_ABOUT THIS TASK:_ Reproduce the records that follow without alteration, apart from removing the pictures.

----

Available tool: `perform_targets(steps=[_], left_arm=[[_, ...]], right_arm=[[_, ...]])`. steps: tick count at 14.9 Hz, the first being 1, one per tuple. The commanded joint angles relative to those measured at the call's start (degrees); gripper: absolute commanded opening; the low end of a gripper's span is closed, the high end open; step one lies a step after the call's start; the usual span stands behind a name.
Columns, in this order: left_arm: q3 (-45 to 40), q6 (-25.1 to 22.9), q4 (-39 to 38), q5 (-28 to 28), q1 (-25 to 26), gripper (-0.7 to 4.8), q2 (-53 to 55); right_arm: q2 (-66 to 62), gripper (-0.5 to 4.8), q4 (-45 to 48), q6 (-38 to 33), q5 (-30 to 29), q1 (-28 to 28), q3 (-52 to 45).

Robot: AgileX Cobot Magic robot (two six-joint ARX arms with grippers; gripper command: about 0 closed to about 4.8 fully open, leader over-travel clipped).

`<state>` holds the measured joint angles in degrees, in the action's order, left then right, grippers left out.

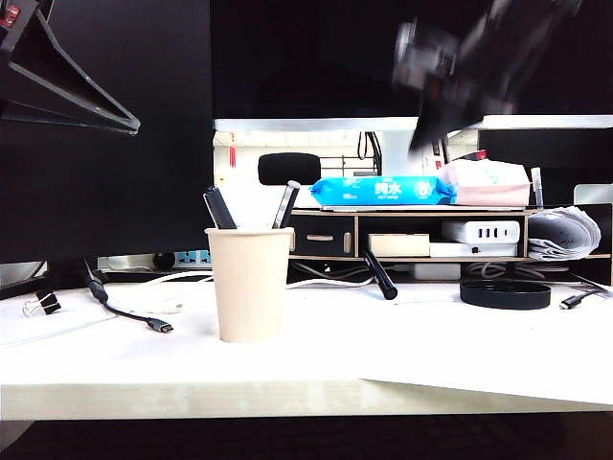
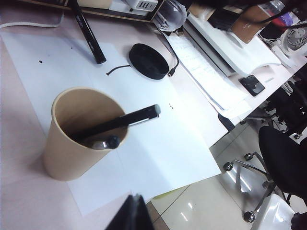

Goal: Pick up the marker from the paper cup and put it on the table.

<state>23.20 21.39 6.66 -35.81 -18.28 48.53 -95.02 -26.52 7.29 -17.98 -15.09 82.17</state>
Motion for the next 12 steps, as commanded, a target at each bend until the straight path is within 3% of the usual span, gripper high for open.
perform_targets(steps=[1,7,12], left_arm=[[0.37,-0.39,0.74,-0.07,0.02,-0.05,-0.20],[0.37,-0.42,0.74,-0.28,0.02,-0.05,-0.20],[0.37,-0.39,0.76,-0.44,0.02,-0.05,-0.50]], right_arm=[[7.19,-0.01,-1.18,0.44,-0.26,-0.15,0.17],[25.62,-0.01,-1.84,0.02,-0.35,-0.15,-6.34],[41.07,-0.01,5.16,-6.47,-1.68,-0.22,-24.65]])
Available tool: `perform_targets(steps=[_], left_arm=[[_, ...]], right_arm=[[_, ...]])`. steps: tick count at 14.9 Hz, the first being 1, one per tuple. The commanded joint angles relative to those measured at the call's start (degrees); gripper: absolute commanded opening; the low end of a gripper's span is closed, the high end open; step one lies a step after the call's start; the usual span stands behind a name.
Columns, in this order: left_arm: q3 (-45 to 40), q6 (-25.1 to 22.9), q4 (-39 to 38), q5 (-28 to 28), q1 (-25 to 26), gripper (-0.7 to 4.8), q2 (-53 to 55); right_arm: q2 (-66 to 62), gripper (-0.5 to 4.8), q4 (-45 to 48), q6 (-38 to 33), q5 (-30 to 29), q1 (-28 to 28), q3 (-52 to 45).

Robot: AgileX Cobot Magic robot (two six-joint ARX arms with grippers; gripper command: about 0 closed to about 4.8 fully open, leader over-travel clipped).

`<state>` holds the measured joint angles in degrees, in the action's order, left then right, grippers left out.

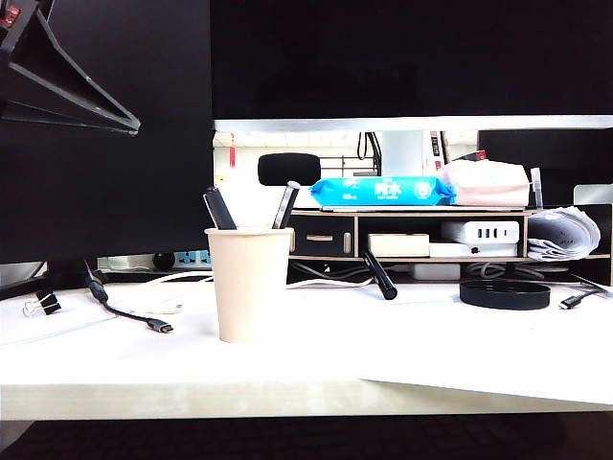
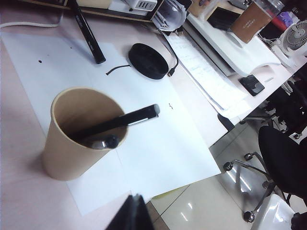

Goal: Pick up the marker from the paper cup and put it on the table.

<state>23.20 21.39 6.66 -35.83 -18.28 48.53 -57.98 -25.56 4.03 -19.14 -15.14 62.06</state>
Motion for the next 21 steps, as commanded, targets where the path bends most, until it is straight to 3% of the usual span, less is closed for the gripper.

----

_REPLY TO THE EXERCISE:_
Available tool: `perform_targets(steps=[_], left_arm=[[_, ...]], right_arm=[[_, ...]])`. steps: tick count at 14.9 Hz, the first being 1, one per tuple. The commanded joint angles relative to those measured at the call's start (degrees); gripper: absolute commanded opening; the low end of a gripper's span is closed, the high end open; step one lies a step after the call's start; the usual span stands behind a name.
Columns, in this order: left_arm: q3 (-45 to 40), q6 (-25.1 to 22.9), q4 (-39 to 38), q5 (-28 to 28), q1 (-25 to 26), gripper (-0.7 to 4.8), q2 (-53 to 55); right_arm: q2 (-66 to 62), gripper (-0.5 to 4.8), q4 (-45 to 48), q6 (-38 to 33), q5 (-30 to 29), q1 (-28 to 28), q3 (-52 to 45).

Robot: AgileX Cobot Magic robot (two six-joint ARX arms with grippers; gripper command: about 0 closed to about 4.8 fully open, leader over-travel clipped).

`<state>` holds the measured joint angles in degrees, in the action's order, left then right, grippers left out.


Goal: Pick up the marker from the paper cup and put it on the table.

<state>23.20 21.39 6.66 -35.81 -18.28 48.53 -95.02 -26.52 7.29 -17.98 -15.09 82.17</state>
Motion for the next 12 steps, as commanded, a target at each bend until the straight path is within 3% of the usual span, gripper high for open.
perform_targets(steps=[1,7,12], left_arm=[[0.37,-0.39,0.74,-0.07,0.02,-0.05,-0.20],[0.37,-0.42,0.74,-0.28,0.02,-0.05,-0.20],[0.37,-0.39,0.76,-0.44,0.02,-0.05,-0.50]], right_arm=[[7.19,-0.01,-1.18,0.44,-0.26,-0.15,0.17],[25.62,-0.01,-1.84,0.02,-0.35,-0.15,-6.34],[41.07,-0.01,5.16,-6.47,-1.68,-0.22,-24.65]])
Available tool: `perform_targets(steps=[_], left_arm=[[_, ...]], right_arm=[[_, ...]])`. steps: tick count at 14.9 Hz, the first being 1, one per tuple. The commanded joint angles relative to those measured at the call's start (degrees); gripper: absolute commanded opening; the low end of a gripper's span is closed, the high end open; step one lies a step after the call's start; the usual span stands behind a name.
Columns, in this order: left_arm: q3 (-45 to 40), q6 (-25.1 to 22.9), q4 (-39 to 38), q5 (-28 to 28), q1 (-25 to 26), gripper (-0.7 to 4.8), q2 (-53 to 55); right_arm: q2 (-66 to 62), gripper (-0.5 to 4.8), q4 (-45 to 48), q6 (-38 to 33), q5 (-30 to 29), q1 (-28 to 28), q3 (-52 to 45).

Robot: AgileX Cobot Magic robot (two six-joint ARX arms with grippers; gripper command: about 0 closed to about 4.8 fully open, leader over-travel clipped).

`<state>` holds the measured joint angles in degrees, in the action's order, left then right, grippers left out.


Goal: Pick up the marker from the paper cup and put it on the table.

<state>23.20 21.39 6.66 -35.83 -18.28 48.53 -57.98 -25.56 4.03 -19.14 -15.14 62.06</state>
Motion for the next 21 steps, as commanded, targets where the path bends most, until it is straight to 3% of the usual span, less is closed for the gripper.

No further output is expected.